(Enquanto reflito sobre o clássico de ontem, em que o pragmatismo de um engenheiro mecânico alemão venceu a impetuosidade agressiva de um arrebatado intuitivo, e que bem que soube ao fim de alguns anos vencer a tradição, obrigando-me a consolar a neta dragona, dou de caras com o realismo da crónica de José Pacheco Pereira no Público de hoje, link aqui. A crónica é um verdadeiro manual de chamada à razão dos que, de um lado, continuam a espalhar a ilusão de uma derrota rápida da invasão russa e que, do outro, continuam pela via do apelo à paz a não condenar o despudorado irrealismo de um autocrata. Já há longo tempo que venho fortalecendo a intuição de que caminhamos de escalada em escalada para uma não saída, com a evidência gravosa de que o número de países implicados vai se alargando, numa nuvem tóxica de conflito. O realismo descritivo e analítico de Pacheco Pereira formaliza-me essa intuição e por isso estou agradecido.)
Pouca gente refletiu em profundidade sobre o significado da tosca anexação que Putin realizou de alguns territórios ocupados pela Rússia na Ucrânia. Por ser tosca, despudoradamente operacionalizada com referendos de trazer por casa, intimidatórios, sem qualquer representatividade, as anexações foram entendidas como algo de espúrio, segundo alguns inclusivamente como um indicador de desespero do agressor. Mas pouca gente prestou atenção ao que as anexações significam de complexidade acrescida de um eventual, e longínquo, processo de negociação. Mesmo que toscas, as anexações são uma jogada que perturba o comportamento próximo dos Ucranianos, que obviamente nunca aceitarão tréguas sem a devolução dos territórios anexados. A ainda não totalmente esclarecedora ofensiva dos Ucranianos em Kherson aí está para o provar. Ou seja, à medida que cada jogada bélica de um lado e do outro se processam mais dependente fica o fim do conflito da vitória e derrota dos contendores, agravamento indefinidamente a probabilidade de um fim negociado.
Estou convencido que se não existisse a ameaça nuclear, e ela é real e não apenas um bluff de alguém acossado, já a NATO interviera no conflito e precipitado a derrota russa. O espectro de sem saída para além do desenvolvimento do próprio processo de guerra no terreno com todo o arsenal de atrocidades e violações dos mais elementares princípios do código de guerra vai-se instalando e cada vez mais a agudização do próprio conflito emerge como a única solução à vista. É verdade que a recuperação ucraniana é notável, mas o desespero da reação russa precipita o conflito para um nível de sofrimento do povo ucraniano. A questão dos drones de origem iraniana ameaça alargar ainda mais o conflito num contexto em que a deriva Republicana nos EUA ameaça colocar a União Europeia num sobre-esforço de ajuda à Ucrânia que não anuncia nada de positivo.
A questão das eleições intercalares nos EUA faz parte deste cenário de sem saída. A questão importante não é que Biden e os Democratas correm o sério risco de verem a sua ação política seriamente penalizada pelo que poderá passar-se em termos de Congresso e Senado. O ponto mais relevante é que uma grande maioria dos representantes Republicanos que se perfilam com vitórias possíveis alinham na negação da vitória eleitoral de Biden. O que significa que o Partido Republicano está definitivamente corroído pela doença do trumpismo e por ela está totalmente manietado.
Todas as variantes credíveis do cenário possível anunciam provavelmente décadas de séria interrupção dos níveis de satisfação a que o modelo social europeu tem proporcionado aos Europeus.

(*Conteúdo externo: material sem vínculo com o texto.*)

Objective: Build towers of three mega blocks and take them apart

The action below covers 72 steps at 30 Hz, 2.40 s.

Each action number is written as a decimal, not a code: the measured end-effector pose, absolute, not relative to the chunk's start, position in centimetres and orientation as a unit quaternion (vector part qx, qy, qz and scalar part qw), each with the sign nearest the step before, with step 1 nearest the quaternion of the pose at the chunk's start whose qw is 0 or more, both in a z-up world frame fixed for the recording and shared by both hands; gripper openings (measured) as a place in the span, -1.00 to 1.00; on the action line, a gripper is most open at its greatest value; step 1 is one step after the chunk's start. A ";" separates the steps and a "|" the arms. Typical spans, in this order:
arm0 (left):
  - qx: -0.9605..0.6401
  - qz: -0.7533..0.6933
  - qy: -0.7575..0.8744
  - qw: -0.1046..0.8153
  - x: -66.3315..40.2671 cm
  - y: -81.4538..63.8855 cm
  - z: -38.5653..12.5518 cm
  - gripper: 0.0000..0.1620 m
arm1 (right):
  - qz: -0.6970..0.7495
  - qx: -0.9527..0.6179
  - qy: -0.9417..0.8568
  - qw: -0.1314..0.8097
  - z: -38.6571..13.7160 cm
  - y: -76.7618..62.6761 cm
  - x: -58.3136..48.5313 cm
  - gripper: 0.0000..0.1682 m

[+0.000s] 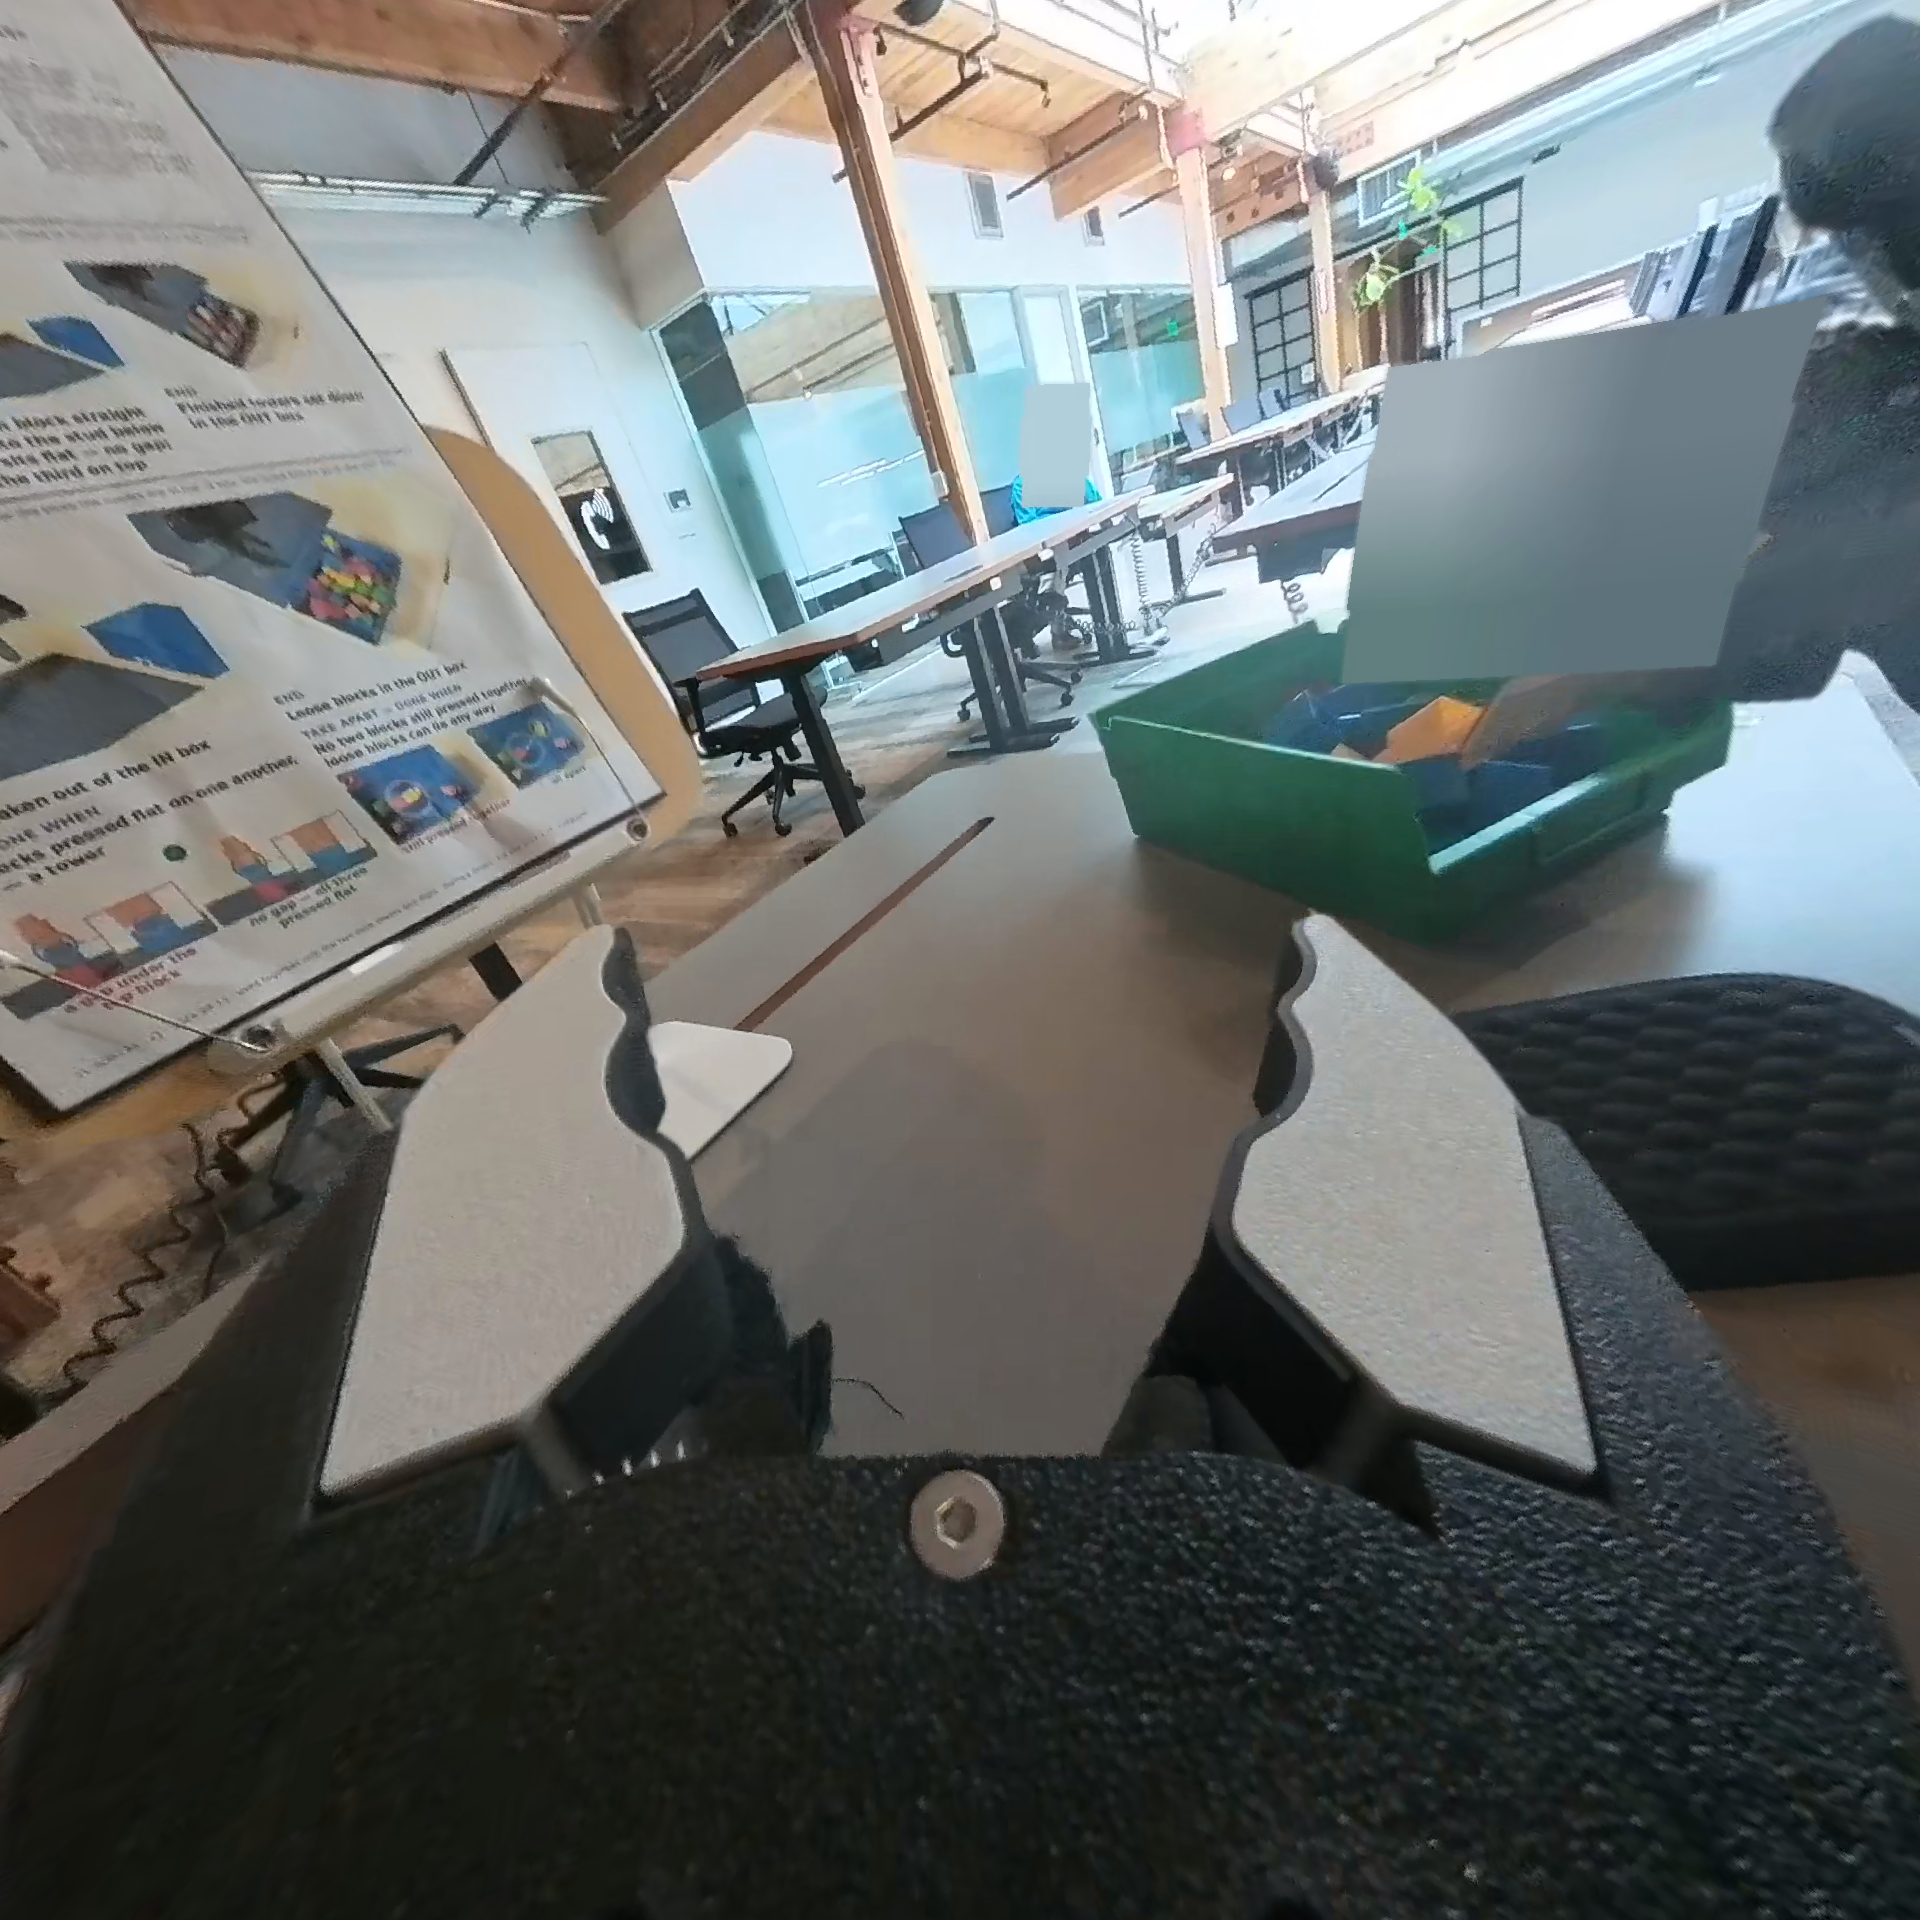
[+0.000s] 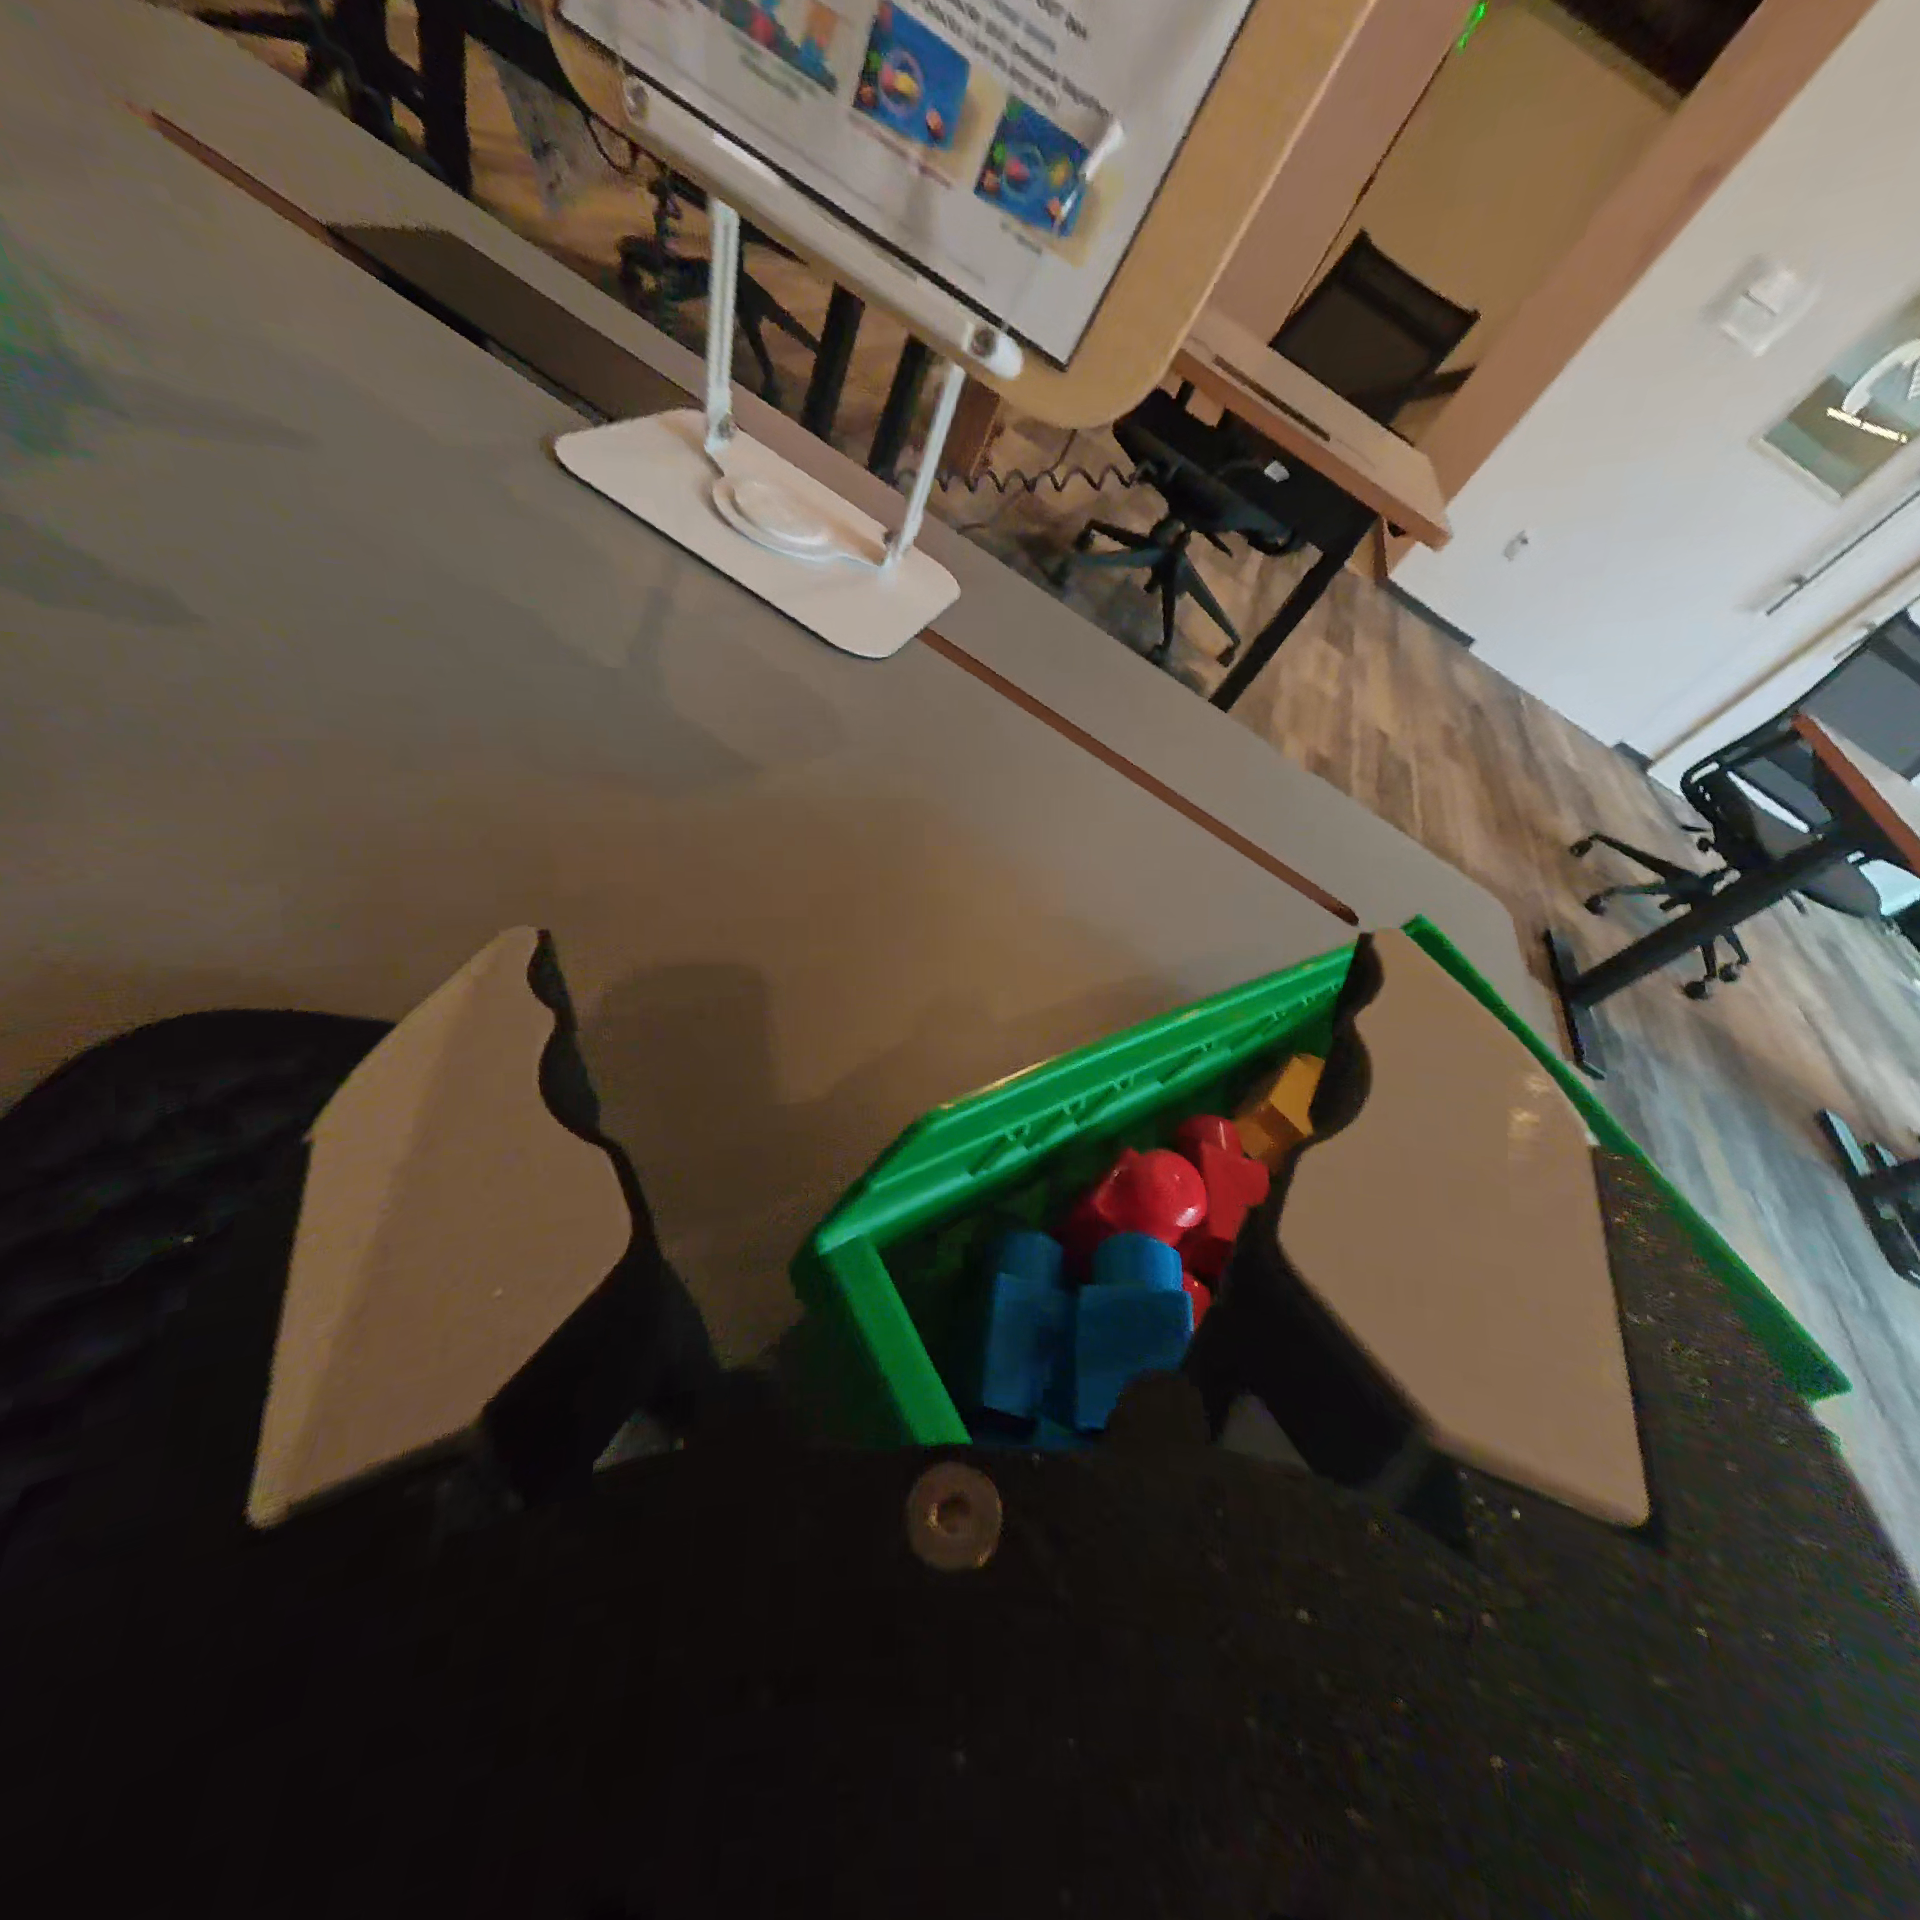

Será prudente pensar e conceber a preparação para esse cenário, obviamente com maior relevo para os países que como nós partem de um nível ainda truncado do seu Estado Social, como aliás os números da pobreza (pandemia + inflação) o ilustram e que merecerão nos próximos dias uma reflexão neste espaço.
Quanto mais mergulho nesta cenarização e avanço na leitura do Slouching Utopia (proximamente com análise neste espaço) de Bradford DeLong melhor compreendo que o grande “século” de 1870 a 2010 se arrisca a ser um fenómeno atípico no tempo longo que os acontecimentos e a indeterminação atuais nos anunciam. Por isso, o aviso de Pacheco Pereira merece entrar naquele princípio do “para memória futura”.